In order for colleges to cope with the current funding regimes, and all the other elements mentioned above, they too are having to downsize significantly the organization on the altar of so-called ‘efficiency and productivity gains’. When one reads the literature about downsizing strategies, one is immediately struck that clearly efficiency and productivity can be significantly increased in the short term, and that is associated with a dramatic reduction in the staffing bill.
Clearly, this is a key input factor, but little serious consideration seems to have been given to the longer term consequences of it in terms of outputs and the issue of quality of service and the range of provision that colleges can continue. The drive to ‘de-layer’ and ‘outsource’ certain services is also highly questionable in terms of maintaining a sensible profile of staff and quality of service within colleges.
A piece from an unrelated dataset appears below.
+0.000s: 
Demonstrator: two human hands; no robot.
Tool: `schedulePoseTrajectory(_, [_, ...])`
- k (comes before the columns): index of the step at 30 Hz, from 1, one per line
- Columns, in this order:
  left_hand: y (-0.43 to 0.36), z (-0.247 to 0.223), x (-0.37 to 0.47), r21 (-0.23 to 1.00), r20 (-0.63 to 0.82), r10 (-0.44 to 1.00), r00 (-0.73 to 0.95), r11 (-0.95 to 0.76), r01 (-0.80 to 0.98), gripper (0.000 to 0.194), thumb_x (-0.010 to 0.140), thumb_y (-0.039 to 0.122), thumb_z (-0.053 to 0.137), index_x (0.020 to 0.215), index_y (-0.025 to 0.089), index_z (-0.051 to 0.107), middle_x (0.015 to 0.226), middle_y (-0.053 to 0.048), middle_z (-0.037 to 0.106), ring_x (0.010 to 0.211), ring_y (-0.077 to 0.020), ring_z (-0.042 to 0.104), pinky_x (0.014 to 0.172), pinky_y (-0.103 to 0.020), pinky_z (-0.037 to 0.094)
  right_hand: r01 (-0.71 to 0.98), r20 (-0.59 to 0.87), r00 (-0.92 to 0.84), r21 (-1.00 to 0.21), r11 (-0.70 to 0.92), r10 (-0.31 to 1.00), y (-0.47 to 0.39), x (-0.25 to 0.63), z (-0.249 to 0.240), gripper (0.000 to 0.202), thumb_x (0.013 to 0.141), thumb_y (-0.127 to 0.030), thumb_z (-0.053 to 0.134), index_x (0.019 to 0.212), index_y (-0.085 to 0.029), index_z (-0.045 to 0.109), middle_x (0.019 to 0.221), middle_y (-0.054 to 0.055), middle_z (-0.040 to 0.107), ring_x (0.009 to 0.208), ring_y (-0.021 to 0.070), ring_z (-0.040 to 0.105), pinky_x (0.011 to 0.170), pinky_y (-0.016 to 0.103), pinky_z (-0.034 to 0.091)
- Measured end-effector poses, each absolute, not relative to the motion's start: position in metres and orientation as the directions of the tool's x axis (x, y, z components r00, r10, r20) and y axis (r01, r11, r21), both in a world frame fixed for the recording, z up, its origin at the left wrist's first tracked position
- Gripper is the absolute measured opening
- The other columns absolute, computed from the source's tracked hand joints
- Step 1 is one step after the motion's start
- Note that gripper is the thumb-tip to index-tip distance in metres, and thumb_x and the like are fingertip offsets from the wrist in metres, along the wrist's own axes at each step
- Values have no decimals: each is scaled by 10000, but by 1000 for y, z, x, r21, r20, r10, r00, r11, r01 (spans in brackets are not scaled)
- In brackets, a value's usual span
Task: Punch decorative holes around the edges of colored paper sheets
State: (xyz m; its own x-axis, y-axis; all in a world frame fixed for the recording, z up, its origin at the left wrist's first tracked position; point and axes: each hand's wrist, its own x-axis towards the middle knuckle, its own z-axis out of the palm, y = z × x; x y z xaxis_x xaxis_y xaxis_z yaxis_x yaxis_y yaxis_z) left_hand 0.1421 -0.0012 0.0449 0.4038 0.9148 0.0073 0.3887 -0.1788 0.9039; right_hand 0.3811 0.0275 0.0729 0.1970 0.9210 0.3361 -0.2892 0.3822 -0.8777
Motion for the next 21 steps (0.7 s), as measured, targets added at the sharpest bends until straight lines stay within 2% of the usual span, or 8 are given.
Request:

Observers, who are critical of this cut-cut mentality have used such expressions as: ‘You cannot save your way to prosperity’, or more interestingly saying that this latest trend is creating ‘institutional anorexia’. In education we need to maintain a range of provision, often staffed by specialist individuals in areas which are high cost and are currently not recognized by an insensitive funding regime. Once an organization downsizes to a critical threshold it is then unable to provide a range of provision that might be deemed to be strategically important, nor easily recover and re-invest in it. If this trend continues, the FE sector will become the poorer and we will end up with a sanitized and homogenous sector which is unable to make its contribution to national training targets or to provide the stock and flow of appropriately qualified people into the world of work of the future and, indeed, into society.
Let us also hope we do not start creating a generation of managers in FE that engage in short term hacking and chopping.